Retype every record that follows, character for character.

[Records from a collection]
■ ■ ■ ■ ■
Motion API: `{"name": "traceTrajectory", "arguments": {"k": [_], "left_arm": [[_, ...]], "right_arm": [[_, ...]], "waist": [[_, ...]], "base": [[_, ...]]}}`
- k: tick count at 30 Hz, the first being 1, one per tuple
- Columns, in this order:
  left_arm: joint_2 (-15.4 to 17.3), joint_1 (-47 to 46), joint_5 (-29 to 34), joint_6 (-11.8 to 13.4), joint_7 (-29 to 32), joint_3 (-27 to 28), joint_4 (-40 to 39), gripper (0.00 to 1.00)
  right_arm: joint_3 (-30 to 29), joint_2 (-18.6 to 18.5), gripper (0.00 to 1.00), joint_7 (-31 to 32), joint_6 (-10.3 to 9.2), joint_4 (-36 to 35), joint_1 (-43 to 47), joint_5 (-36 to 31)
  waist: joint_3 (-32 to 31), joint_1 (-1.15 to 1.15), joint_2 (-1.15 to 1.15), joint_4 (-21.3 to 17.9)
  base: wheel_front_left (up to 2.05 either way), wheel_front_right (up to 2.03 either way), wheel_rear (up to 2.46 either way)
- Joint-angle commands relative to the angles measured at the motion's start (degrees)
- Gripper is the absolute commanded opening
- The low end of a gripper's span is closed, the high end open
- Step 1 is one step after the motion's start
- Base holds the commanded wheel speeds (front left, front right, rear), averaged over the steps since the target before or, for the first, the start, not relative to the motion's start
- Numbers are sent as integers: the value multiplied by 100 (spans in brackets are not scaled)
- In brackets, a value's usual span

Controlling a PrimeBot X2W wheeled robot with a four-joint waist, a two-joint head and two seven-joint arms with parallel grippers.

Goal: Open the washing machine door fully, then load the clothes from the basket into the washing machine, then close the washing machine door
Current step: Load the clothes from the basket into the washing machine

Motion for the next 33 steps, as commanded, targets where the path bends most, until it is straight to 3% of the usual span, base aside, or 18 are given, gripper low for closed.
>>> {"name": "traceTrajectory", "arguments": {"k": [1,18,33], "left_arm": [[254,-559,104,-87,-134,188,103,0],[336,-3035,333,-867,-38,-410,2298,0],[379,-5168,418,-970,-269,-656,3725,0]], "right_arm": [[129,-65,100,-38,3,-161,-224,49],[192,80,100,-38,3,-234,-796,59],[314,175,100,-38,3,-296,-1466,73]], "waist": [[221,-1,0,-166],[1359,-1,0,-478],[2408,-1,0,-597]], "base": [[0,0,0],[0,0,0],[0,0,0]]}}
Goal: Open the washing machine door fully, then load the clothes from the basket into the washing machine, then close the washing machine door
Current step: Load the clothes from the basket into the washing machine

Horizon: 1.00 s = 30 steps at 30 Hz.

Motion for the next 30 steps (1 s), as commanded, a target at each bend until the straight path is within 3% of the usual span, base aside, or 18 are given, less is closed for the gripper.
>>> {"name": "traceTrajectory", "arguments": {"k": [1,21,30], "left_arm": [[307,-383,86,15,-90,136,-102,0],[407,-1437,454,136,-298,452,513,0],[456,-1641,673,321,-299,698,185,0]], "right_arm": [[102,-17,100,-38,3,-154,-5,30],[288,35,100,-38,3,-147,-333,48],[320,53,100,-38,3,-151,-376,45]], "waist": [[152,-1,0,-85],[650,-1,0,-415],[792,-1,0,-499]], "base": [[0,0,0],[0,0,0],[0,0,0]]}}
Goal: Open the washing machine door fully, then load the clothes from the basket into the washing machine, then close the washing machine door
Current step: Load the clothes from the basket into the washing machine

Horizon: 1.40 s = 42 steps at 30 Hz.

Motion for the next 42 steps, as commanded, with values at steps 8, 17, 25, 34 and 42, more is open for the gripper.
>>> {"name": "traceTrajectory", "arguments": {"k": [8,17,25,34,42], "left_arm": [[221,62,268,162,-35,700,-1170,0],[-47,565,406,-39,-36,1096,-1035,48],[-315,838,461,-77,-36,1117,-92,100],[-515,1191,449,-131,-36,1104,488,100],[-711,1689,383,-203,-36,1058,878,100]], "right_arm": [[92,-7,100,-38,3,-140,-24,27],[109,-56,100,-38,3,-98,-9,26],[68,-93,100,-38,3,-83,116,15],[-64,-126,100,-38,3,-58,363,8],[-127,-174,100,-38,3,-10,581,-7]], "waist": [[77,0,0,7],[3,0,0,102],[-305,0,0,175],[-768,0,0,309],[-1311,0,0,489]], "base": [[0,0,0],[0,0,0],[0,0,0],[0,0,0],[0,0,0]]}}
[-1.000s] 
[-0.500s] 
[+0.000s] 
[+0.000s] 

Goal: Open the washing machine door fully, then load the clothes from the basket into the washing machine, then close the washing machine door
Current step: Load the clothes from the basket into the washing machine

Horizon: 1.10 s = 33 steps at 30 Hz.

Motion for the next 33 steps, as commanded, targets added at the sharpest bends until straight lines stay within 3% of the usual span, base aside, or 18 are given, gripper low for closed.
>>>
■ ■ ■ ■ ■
_Answer to the exercise_:
Motion API: `{"name": "traceTrajectory", "arguments": {"k": [_], "left_arm": [[_, ...]], "right_arm": [[_, ...]], "waist": [[_, ...]], "base": [[_, ...]]}}`
- k: tick count at 30 Hz, the first being 1, one per tuple
- Columns, in this order:
  left_arm: joint_2 (-15.4 to 17.3), joint_1 (-47 to 46), joint_5 (-29 to 34), joint_6 (-11.8 to 13.4), joint_7 (-29 to 32), joint_3 (-27 to 28), joint_4 (-40 to 39), gripper (0.00 to 1.00)
  right_arm: joint_3 (-30 to 29), joint_2 (-18.6 to 18.5), gripper (0.00 to 1.00), joint_7 (-31 to 32), joint_6 (-10.3 to 9.2), joint_4 (-36 to 35), joint_1 (-43 to 47), joint_5 (-36 to 31)
  waist: joint_3 (-32 to 31), joint_1 (-1.15 to 1.15), joint_2 (-1.15 to 1.15), joint_4 (-21.3 to 17.9)
  base: wheel_front_left (up to 2.05 either way), wheel_front_right (up to 2.03 either way), wheel_rear (up to 2.46 either way)
- Joint-angle commands relative to the angles measured at the motion's start (degrees)
- Gripper is the absolute commanded opening
- The low end of a gripper's span is closed, the high end open
- Step 1 is one step after the motion's start
- Base holds the commanded wheel speeds (front left, front right, rear), averaged over the steps since the target before or, for the first, the start, not relative to the motion's start
- Numbers are sent as integers: the value multiplied by 100 (spans in brackets are not scaled)
- In brackets, a value's usual span

Controlling a PrimeBot X2W wheeled robot with a four-joint waist, a two-joint head and two seven-joint arms with parallel grippers.

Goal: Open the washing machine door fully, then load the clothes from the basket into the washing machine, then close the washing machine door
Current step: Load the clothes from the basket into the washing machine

Motion for the next 33 steps, as commanded, targets where the path bends most, until it is straight to 3% of the usual span, base aside, or 18 are given, gripper low for closed.
>>> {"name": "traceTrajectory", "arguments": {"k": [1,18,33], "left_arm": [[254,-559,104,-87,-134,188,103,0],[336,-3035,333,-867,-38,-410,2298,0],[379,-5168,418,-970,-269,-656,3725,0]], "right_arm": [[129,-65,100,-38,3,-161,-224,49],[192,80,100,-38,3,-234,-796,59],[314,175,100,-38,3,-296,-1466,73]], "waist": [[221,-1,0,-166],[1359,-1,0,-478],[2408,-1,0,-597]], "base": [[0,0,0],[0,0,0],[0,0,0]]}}
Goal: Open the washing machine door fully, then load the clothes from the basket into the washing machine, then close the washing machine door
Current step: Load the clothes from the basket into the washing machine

Horizon: 1.00 s = 30 steps at 30 Hz.

Motion for the next 30 steps (1 s), as commanded, a target at each bend until the straight path is within 3% of the usual span, base aside, or 18 are given, less is closed for the gripper.
>>> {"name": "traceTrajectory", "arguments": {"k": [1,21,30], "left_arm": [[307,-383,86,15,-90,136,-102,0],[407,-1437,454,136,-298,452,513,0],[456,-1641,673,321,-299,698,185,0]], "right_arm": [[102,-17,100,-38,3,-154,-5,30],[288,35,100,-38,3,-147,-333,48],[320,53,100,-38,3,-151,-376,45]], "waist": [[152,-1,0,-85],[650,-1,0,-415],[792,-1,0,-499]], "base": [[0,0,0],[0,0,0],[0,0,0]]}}
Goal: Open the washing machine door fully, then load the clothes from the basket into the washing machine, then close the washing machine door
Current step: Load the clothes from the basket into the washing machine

Horizon: 1.40 s = 42 steps at 30 Hz.

Motion for the next 42 steps, as commanded, with values at steps 8, 17, 25, 34 and 42, more is open for the gripper.
>>> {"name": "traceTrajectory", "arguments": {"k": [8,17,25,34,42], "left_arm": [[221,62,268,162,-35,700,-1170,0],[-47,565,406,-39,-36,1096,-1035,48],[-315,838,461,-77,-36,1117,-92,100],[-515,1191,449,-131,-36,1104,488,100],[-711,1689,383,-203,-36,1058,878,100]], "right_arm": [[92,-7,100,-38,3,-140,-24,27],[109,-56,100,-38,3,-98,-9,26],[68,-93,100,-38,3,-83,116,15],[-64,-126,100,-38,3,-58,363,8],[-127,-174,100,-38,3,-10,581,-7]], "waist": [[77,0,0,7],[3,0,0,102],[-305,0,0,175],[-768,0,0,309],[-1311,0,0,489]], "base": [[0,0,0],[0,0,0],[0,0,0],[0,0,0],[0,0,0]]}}
[-1.000s] 
[-0.500s] 
[+0.000s] 
[+0.000s] 

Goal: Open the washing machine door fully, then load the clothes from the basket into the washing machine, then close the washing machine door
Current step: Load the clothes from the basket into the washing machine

Horizon: 1.10 s = 33 steps at 30 Hz.

Motion for the next 33 steps, as commanded, targets added at the sharpest bends until straight lines stay within 3% of the usual span, base aside, or 18 are given, gripper low for closed.
>>>

The requested output has now been given in full.